Originally published Friday, March 28, 2008 at 12:00 AM
Movie review
In "Boarding Gate," East meets West, and it isn't pretty
A dozen years ago, writer-director Olivier Assayas fused Hong Kong and Parisian cinema with the smart and funny "Irma Vep," starring Maggie...
Special to The Seattle Times
"Boarding Gate," with Asia Argento, Michael Madsen, Carl Ng, Kim Gordon. Written and directed by Olivier Assayas. 106 minutes. Rated R for violence, sexual content, language and some drug material. In English, French and Cantonese, with English subtitles. Northwest Film Forum.

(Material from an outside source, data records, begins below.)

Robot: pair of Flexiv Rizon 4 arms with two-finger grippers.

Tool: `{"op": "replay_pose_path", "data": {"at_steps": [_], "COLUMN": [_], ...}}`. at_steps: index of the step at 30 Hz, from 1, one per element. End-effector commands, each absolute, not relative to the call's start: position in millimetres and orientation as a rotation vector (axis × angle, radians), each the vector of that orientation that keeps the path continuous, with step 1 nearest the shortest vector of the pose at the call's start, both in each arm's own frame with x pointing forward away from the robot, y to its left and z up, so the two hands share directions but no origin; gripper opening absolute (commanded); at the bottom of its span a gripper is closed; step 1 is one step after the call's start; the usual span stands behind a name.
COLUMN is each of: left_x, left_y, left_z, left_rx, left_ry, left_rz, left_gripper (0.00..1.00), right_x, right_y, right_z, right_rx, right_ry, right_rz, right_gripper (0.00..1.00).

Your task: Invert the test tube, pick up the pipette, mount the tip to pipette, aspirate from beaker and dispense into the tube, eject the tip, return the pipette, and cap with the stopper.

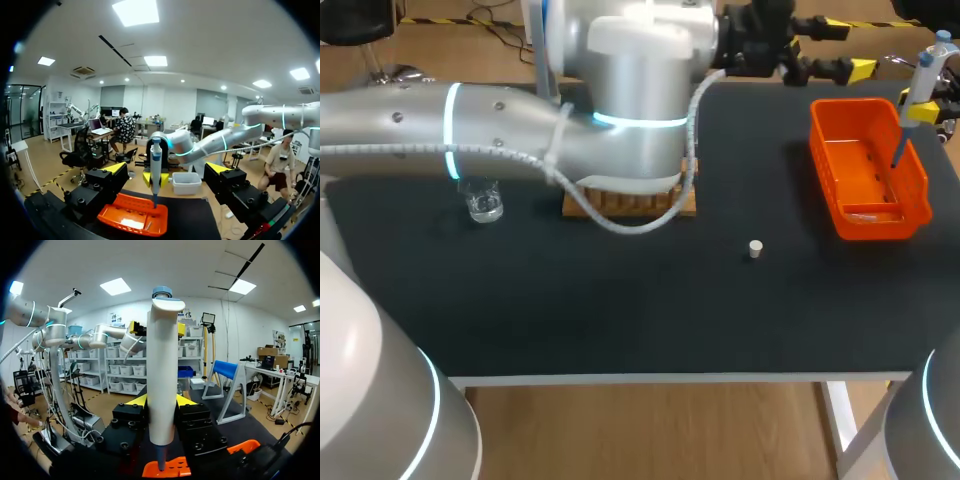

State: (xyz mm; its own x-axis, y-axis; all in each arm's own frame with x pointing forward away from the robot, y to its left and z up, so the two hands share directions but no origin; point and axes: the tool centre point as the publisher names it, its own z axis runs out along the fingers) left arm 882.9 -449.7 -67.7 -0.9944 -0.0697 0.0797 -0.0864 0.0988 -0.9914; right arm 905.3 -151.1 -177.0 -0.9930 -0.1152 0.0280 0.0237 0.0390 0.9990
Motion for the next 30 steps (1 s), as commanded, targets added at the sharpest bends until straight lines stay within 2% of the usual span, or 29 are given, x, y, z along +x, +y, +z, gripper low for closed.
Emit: {"op": "replay_pose_path", "data": {"at_steps": [1, 22, 30], "left_x": [874, 871, 861], "left_y": [-397, -389, -336], "left_z": [-68, -71, -80], "left_rx": [0.151, 0.177, 0.198], "left_ry": [-2.312, -2.304, -2.431], "left_rz": [2.081, 2.096, 2.091], "left_gripper": [1.0, 1.0, 1.0], "right_x": [905, 905, 905], "right_y": [-152, -152, -152], "right_z": [-176, -176, -176], "right_rx": [0.099, 0.099, 0.099], "right_ry": [-2.192, -2.192, -2.192], "right_rz": [-2.104, -2.104, -2.104], "right_gripper": [0.0, 0.0, 0.0]}}
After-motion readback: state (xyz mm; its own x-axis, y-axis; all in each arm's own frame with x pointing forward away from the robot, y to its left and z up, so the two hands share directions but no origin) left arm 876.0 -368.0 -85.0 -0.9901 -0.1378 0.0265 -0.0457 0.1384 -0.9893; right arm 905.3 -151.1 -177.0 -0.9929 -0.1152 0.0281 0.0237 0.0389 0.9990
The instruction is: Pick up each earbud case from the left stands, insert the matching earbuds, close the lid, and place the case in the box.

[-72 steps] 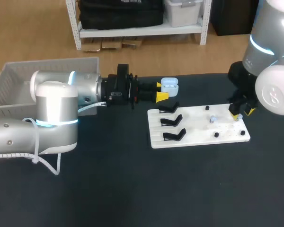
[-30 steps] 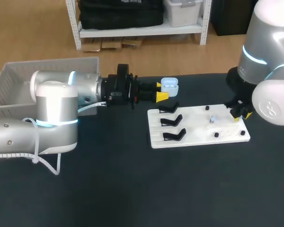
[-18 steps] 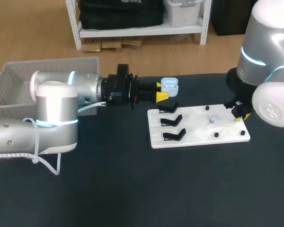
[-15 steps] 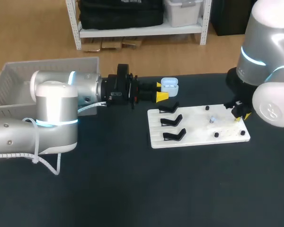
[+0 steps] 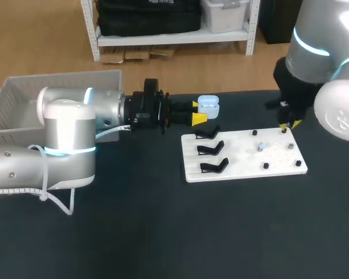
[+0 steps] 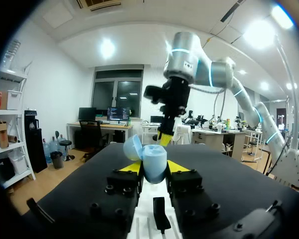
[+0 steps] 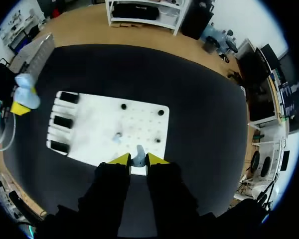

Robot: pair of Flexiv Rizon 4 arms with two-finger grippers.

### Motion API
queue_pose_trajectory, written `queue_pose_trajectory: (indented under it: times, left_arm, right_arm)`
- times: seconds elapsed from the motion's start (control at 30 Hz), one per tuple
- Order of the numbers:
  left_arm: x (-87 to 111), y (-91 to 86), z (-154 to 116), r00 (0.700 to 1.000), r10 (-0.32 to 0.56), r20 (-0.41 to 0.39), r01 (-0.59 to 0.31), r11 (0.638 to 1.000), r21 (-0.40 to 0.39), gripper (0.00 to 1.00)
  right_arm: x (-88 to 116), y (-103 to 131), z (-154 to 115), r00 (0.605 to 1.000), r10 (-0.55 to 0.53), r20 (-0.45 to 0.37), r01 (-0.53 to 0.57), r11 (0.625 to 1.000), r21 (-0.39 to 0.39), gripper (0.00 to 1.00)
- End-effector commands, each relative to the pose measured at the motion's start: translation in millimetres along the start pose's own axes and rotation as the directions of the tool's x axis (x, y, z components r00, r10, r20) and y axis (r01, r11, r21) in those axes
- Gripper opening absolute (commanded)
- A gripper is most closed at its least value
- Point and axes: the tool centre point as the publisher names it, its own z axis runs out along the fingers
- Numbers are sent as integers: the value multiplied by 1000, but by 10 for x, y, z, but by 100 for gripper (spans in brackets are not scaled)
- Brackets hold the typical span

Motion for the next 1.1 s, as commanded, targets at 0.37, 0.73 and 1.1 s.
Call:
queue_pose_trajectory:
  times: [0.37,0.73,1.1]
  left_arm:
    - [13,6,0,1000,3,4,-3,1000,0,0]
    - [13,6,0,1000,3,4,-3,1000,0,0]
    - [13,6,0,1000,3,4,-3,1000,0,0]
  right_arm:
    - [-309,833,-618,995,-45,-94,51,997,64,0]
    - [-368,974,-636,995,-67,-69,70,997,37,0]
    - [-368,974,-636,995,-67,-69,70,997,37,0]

A dozen years ago, writer-director Olivier Assayas fused Hong Kong and Parisian cinema with the smart and funny "Irma Vep," starring Maggie Cheung as an Asian actress hired to do a remake of a classic French film fantasy. Assayas' latest picture, "Boarding Gate," also mixes Eastern and Western culture, but the charm has largely evaporated.
"Gate," Part 1, is a depressing vision of a soul-deadened, industrial Paris, with Michael Madsen playing a cash-poor wheeler-dealer named Miles. Asia Argento is Sandra, the unpredictable drug-runner who fascinates and threatens him.
Part 2 takes a more touristy approach to Hong Kong, where Sandra flees, losing her passport and credit cards and piling up corpses wherever she takes her gun. She faces shockingly few consequences for the mayhem she creates, though she certainly establishes her credentials as a femme fatale.
Argento, daughter of horror-film director Dario Argento, is now internationally known for her supporting roles in "Last Days," "Land of the Dead" and "Marie Antoinette." "Boarding Gate" is designed as a commercial B-movie vehicle for her sullen presence, but Assayas' heart doesn't seem to be in it.
Both the Parisian and Hong Kong episodes depend on whether the audience can believe Sandra when she commits herself to anyone. While she and Miles may always have Paris (sort of), you do wonder if their love/hate relationship could exist outside the master/slave boundaries they establish at the outset.
He turns violent and insists that she's no better than "a $2 hooker off the streets." He's more taken with her alternate identity: Vortex, a control freak who appears on her own science-fiction Web site. She ties him up, he screams at her, yet their sadomasochistic fantasies seem like a form of showing off.
Sandra is a sometime prostitute who sleeps with her infatuated boss, Lester (Carl Ng). He helps her escape to Hong Kong after she makes her first kill. The chase sequences, which are stylishly handled and make excellent use of the Asian locations (Sonic Youth's Kim Gordon turns up in a standard villain role), lead to a twist ending that is unlikely to come as a great surprise.
Like just about everything in "Boarding Gate," the finale suggests that its creators have been watching too many other movies with similar premises and payoffs. They get the surface details, but context and conviction are missing.